Agape Love and Richard Dawkins’ Privileged Conflation of Reason with Justice


I confess: I love someone with Down Syndrome. None of my family members or close friends have this disability, but I often see such individuals on the street, at the Y, on the bus; any public place where human diversity can be readily noted. The love I’m talking about is agape: the love a person feels for others by virtue of their identity as individuals.

This kind of love also defines dignity in relation to justice: When Richard Dawkins and his ilk present their perspectives as if they were incontrovertible facts, they subjugate the experiences of different identity groups. I find it obvious that when such commentators use the pronoun “we,” they are referring to ablebodied, white, heterosexual male individuals: those with whom they share the most privileged position in society. Their perspective always affirms their identities as constituting a legitimate facet of the human experience, but explicitly subjugates the experiences of those who have experienced political oppression.

In discussing his latest of many ignorant assertions regarding the experiences of subjugated people groups (Muslims, sexual assault victims and most recently those with Down Syndrome), Dawkins has asserted that those who responded negatively to his assertions loved someone with Down Syndrome, and were too emotionally biased to appreciate the rationale behind his argument; thus imparting the bizarre implication that the emotion of love and the capacity for objective reasoning are mutually exclusive.
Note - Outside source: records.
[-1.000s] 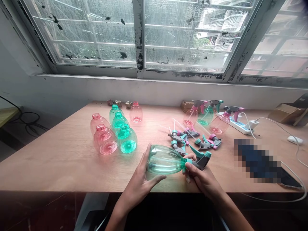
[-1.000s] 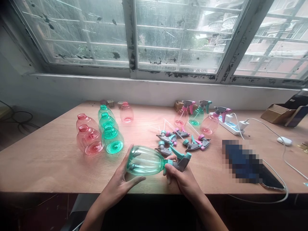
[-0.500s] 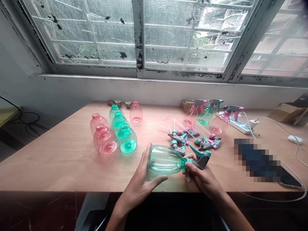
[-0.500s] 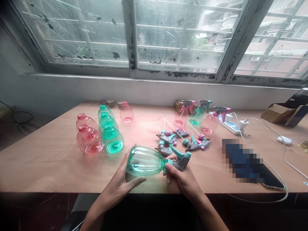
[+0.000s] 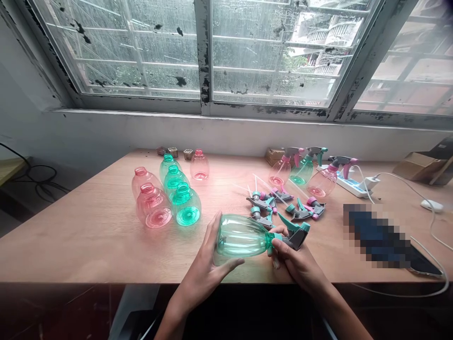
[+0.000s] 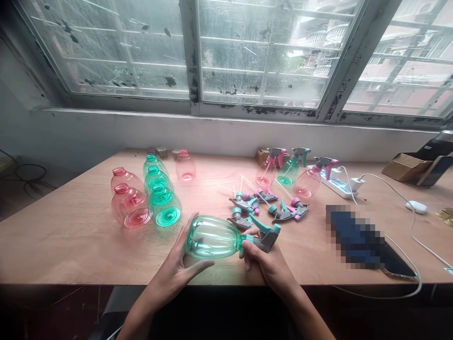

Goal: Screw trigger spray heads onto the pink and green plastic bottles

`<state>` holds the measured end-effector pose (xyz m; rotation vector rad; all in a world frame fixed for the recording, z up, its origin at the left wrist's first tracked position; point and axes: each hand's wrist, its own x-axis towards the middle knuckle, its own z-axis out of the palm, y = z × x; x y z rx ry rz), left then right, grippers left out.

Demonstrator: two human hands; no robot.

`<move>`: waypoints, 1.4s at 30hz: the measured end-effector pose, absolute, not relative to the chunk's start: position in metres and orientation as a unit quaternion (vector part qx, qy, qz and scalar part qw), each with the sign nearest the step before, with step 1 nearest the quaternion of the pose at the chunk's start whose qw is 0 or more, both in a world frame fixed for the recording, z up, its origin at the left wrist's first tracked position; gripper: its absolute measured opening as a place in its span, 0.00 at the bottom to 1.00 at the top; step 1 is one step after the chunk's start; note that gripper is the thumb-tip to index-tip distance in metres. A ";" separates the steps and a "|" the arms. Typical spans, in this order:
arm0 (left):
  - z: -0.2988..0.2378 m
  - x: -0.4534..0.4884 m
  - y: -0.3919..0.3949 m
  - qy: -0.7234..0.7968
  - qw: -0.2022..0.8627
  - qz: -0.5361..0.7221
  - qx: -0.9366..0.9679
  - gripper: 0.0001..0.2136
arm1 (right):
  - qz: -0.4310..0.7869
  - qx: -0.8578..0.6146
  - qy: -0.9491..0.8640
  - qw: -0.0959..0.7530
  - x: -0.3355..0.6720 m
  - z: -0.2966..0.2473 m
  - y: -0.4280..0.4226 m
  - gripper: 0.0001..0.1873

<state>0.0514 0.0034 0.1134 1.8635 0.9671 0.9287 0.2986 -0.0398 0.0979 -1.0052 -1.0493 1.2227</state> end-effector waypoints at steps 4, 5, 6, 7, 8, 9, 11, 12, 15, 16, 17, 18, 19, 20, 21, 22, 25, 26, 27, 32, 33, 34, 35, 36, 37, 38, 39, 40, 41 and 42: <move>0.111 0.052 0.003 0.370 0.420 0.370 0.741 0.43 | 0.526 -0.433 -0.451 0.577 0.299 0.096 -0.039 0.16; 0.111 0.052 0.003 0.370 0.422 0.367 0.742 0.43 | 0.527 -0.433 -0.452 0.575 0.299 0.096 -0.039 0.16; 0.111 0.052 0.002 0.371 0.422 0.364 0.742 0.43 | 0.528 -0.433 -0.453 0.573 0.299 0.097 -0.039 0.16; 0.112 0.052 0.002 0.374 0.422 0.363 0.742 0.43 | 0.528 -0.434 -0.453 0.573 0.299 0.097 -0.039 0.16; 0.112 0.052 0.002 0.376 0.423 0.361 0.741 0.43 | 0.527 -0.434 -0.455 0.572 0.299 0.098 -0.039 0.16; 0.114 0.052 0.001 0.378 0.425 0.360 0.739 0.44 | 0.525 -0.436 -0.456 0.571 0.298 0.099 -0.039 0.16; 0.116 0.053 0.001 0.383 0.433 0.358 0.733 0.45 | 0.523 -0.439 -0.459 0.568 0.298 0.100 -0.040 0.16; 0.117 0.053 0.001 0.386 0.437 0.357 0.730 0.45 | 0.523 -0.443 -0.459 0.565 0.298 0.100 -0.040 0.17; 0.119 0.053 0.001 0.393 0.449 0.355 0.720 0.46 | 0.525 -0.451 -0.455 0.560 0.298 0.100 -0.040 0.19; 0.119 0.053 0.001 0.396 0.451 0.353 0.718 0.46 | 0.524 -0.454 -0.454 0.560 0.298 0.100 -0.040 0.19; 0.119 0.053 0.001 0.397 0.454 0.352 0.716 0.46 | 0.521 -0.456 -0.454 0.561 0.298 0.100 -0.041 0.19; 0.120 0.053 0.001 0.399 0.455 0.351 0.715 0.45 | 0.518 -0.457 -0.454 0.562 0.298 0.100 -0.041 0.20; 0.120 0.052 0.001 0.399 0.456 0.350 0.714 0.45 | 0.515 -0.459 -0.454 0.564 0.297 0.101 -0.041 0.20; 0.120 0.052 0.001 0.399 0.457 0.350 0.714 0.45 | 0.513 -0.459 -0.455 0.565 0.297 0.101 -0.040 0.20; 0.119 0.052 0.001 0.398 0.457 0.351 0.714 0.45 | 0.511 -0.459 -0.456 0.566 0.297 0.101 -0.040 0.20; 0.119 0.052 0.002 0.397 0.456 0.352 0.715 0.45 | 0.511 -0.458 -0.457 0.567 0.297 0.101 -0.040 0.19; 0.117 0.053 0.002 0.391 0.442 0.362 0.722 0.46 | 0.513 -0.450 -0.452 0.574 0.297 0.099 -0.039 0.19; 0.115 0.053 0.003 0.388 0.433 0.367 0.726 0.45 | 0.515 -0.446 -0.447 0.579 0.297 0.099 -0.038 0.19; 0.114 0.054 0.003 0.384 0.425 0.373 0.730 0.45 | 0.518 -0.442 -0.441 0.585 0.297 0.098 -0.038 0.19; 0.114 0.054 0.002 0.367 0.436 0.376 0.730 0.45 | 0.528 -0.421 -0.418 0.607 0.297 0.096 -0.036 0.18; 0.115 0.054 0.001 0.368 0.439 0.373 0.730 0.46 | 0.528 -0.419 -0.418 0.609 0.297 0.096 -0.037 0.18; 0.116 0.054 0.001 0.372 0.440 0.370 0.729 0.47 | 0.527 -0.419 -0.420 0.608 0.297 0.096 -0.037 0.17; 0.117 0.054 0.000 0.376 0.440 0.367 0.729 0.48 | 0.526 -0.420 -0.422 0.607 0.297 0.097 -0.037 0.17; 0.119 0.054 0.000 0.379 0.441 0.365 0.727 0.48 | 0.526 -0.422 -0.424 0.605 0.297 0.097 -0.038 0.17; 0.120 0.055 -0.001 0.381 0.444 0.364 0.725 0.48 | 0.526 -0.425 -0.425 0.601 0.297 0.098 -0.038 0.17; 0.121 0.055 -0.001 0.382 0.447 0.364 0.722 0.48 | 0.528 -0.429 -0.427 0.596 0.297 0.098 -0.038 0.18; 0.121 0.055 -0.001 0.381 0.451 0.364 0.721 0.48 | 0.528 -0.432 -0.428 0.593 0.298 0.099 -0.039 0.18; 0.121 0.055 -0.001 0.381 0.451 0.365 0.720 0.48 | 0.528 -0.434 -0.429 0.590 0.298 0.099 -0.039 0.18; 0.121 0.055 0.000 0.382 0.448 0.366 0.720 0.47 | 0.526 -0.437 -0.429 0.589 0.298 0.100 -0.039 0.19; 0.121 0.055 0.000 0.384 0.443 0.367 0.722 0.47 | 0.524 -0.440 -0.429 0.590 0.298 0.100 -0.039 0.19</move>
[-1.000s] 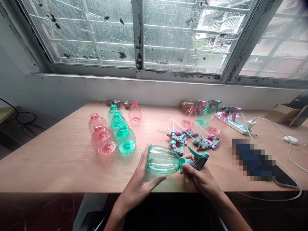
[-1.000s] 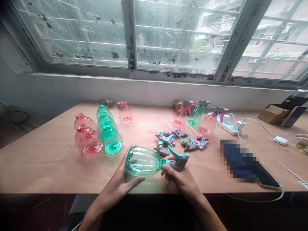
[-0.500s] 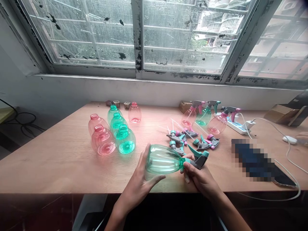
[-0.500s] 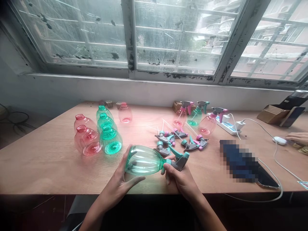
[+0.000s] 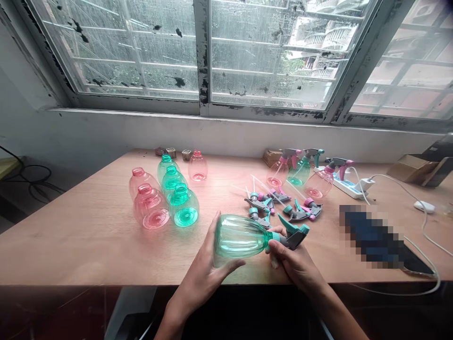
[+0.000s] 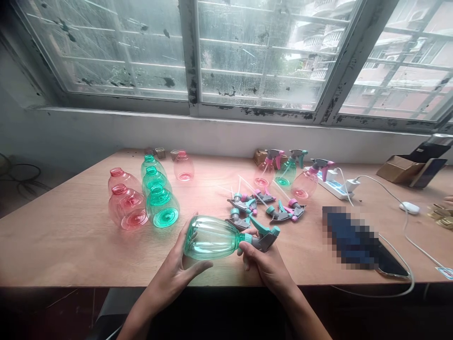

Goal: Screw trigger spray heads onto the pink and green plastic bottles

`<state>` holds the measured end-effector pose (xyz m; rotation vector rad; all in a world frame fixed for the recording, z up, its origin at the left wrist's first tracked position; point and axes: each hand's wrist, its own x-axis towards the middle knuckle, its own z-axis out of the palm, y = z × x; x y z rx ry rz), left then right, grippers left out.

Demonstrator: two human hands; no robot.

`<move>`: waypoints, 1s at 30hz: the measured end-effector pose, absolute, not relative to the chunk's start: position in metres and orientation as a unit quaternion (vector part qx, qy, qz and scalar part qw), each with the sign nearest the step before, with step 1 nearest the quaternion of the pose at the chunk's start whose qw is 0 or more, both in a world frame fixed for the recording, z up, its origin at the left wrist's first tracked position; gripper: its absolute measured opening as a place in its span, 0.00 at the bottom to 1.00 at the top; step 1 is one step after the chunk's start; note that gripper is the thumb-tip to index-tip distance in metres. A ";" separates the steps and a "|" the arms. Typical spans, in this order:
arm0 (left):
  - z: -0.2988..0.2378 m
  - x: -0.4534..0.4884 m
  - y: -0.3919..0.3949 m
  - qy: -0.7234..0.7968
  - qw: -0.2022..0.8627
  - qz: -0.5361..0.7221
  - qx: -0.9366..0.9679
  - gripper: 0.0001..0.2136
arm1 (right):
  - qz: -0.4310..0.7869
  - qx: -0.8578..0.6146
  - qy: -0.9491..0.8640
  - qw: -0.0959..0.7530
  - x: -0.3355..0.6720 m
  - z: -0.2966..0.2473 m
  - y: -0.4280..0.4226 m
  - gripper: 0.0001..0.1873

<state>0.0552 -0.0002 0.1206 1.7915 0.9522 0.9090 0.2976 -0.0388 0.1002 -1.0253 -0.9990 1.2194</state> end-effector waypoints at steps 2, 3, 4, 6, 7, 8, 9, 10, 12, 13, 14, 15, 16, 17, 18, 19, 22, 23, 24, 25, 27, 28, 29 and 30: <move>0.118 0.054 0.001 0.383 0.432 0.371 0.727 0.46 | 0.518 -0.448 -0.426 0.591 0.297 0.100 -0.039 0.21; 0.116 0.054 0.001 0.381 0.430 0.373 0.729 0.45 | 0.517 -0.451 -0.425 0.591 0.297 0.100 -0.038 0.21; 0.115 0.053 0.001 0.378 0.429 0.376 0.729 0.45 | 0.516 -0.452 -0.424 0.592 0.297 0.100 -0.038 0.22; 0.111 0.053 0.002 0.370 0.435 0.382 0.727 0.43 | 0.516 -0.450 -0.424 0.593 0.297 0.099 -0.038 0.22; 0.110 0.053 0.003 0.367 0.438 0.383 0.726 0.42 | 0.517 -0.447 -0.425 0.594 0.297 0.099 -0.038 0.22; 0.109 0.053 0.003 0.366 0.440 0.382 0.726 0.42 | 0.517 -0.444 -0.427 0.594 0.297 0.098 -0.039 0.22; 0.109 0.053 0.002 0.368 0.439 0.381 0.725 0.42 | 0.517 -0.443 -0.430 0.593 0.297 0.098 -0.039 0.22; 0.110 0.053 0.002 0.373 0.438 0.380 0.725 0.44 | 0.516 -0.443 -0.434 0.591 0.297 0.098 -0.039 0.21; 0.112 0.054 0.000 0.388 0.436 0.373 0.722 0.48 | 0.511 -0.445 -0.442 0.588 0.297 0.098 -0.040 0.20; 0.113 0.054 0.000 0.395 0.436 0.369 0.720 0.49 | 0.509 -0.447 -0.444 0.586 0.297 0.098 -0.040 0.20; 0.114 0.054 -0.001 0.399 0.439 0.365 0.718 0.50 | 0.509 -0.448 -0.444 0.585 0.297 0.098 -0.040 0.20; 0.115 0.054 -0.001 0.399 0.443 0.362 0.717 0.49 | 0.512 -0.447 -0.442 0.586 0.297 0.098 -0.040 0.20; 0.116 0.054 -0.001 0.397 0.446 0.359 0.717 0.48 | 0.517 -0.442 -0.439 0.587 0.296 0.098 -0.040 0.19; 0.117 0.054 -0.001 0.394 0.447 0.358 0.719 0.47 | 0.523 -0.436 -0.435 0.589 0.296 0.098 -0.040 0.18; 0.117 0.053 -0.001 0.391 0.444 0.358 0.722 0.45 | 0.529 -0.428 -0.430 0.593 0.296 0.098 -0.039 0.18; 0.117 0.053 0.000 0.388 0.440 0.359 0.726 0.44 | 0.533 -0.420 -0.424 0.599 0.296 0.097 -0.039 0.17; 0.114 0.053 0.001 0.375 0.429 0.371 0.733 0.43 | 0.541 -0.403 -0.412 0.612 0.296 0.095 -0.038 0.16; 0.113 0.053 0.001 0.372 0.429 0.375 0.733 0.42 | 0.542 -0.401 -0.410 0.615 0.296 0.094 -0.037 0.16; 0.112 0.053 0.001 0.369 0.431 0.378 0.731 0.42 | 0.541 -0.400 -0.410 0.615 0.296 0.093 -0.037 0.16; 0.112 0.053 0.001 0.369 0.433 0.379 0.730 0.41 | 0.539 -0.401 -0.411 0.616 0.296 0.093 -0.037 0.16; 0.112 0.053 0.001 0.372 0.435 0.375 0.729 0.42 | 0.535 -0.403 -0.414 0.616 0.297 0.093 -0.037 0.16; 0.112 0.053 0.000 0.374 0.436 0.372 0.729 0.43 | 0.534 -0.405 -0.415 0.615 0.297 0.093 -0.037 0.16; 0.113 0.053 0.000 0.377 0.437 0.370 0.728 0.44 | 0.533 -0.408 -0.416 0.613 0.297 0.093 -0.038 0.17; 0.114 0.053 -0.001 0.380 0.442 0.368 0.725 0.46 | 0.533 -0.410 -0.418 0.610 0.298 0.094 -0.038 0.17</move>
Surely Dawkins realizes that emotions are essential in preventing the human race’s evolution into empathy-less robots; but his thinking process seems to be stymied by a privileged disassociation between disability and the benefit of preservation: because Dawkins assumes that his perspective on Down Syndrome is inherently benevolent, he contextualizes love as a hindrance to the latter’s eradication.

 What Dawkins doesn’t realize is that those of us who love individuals with Down Syndrome understand him very well: he and his colleagues have a serious ableism problem, but their privilege prevents them from acknowledging how this phenomenon impacts his perceptions of what is “rational;” a characteristic that Dawkins conflates with justice.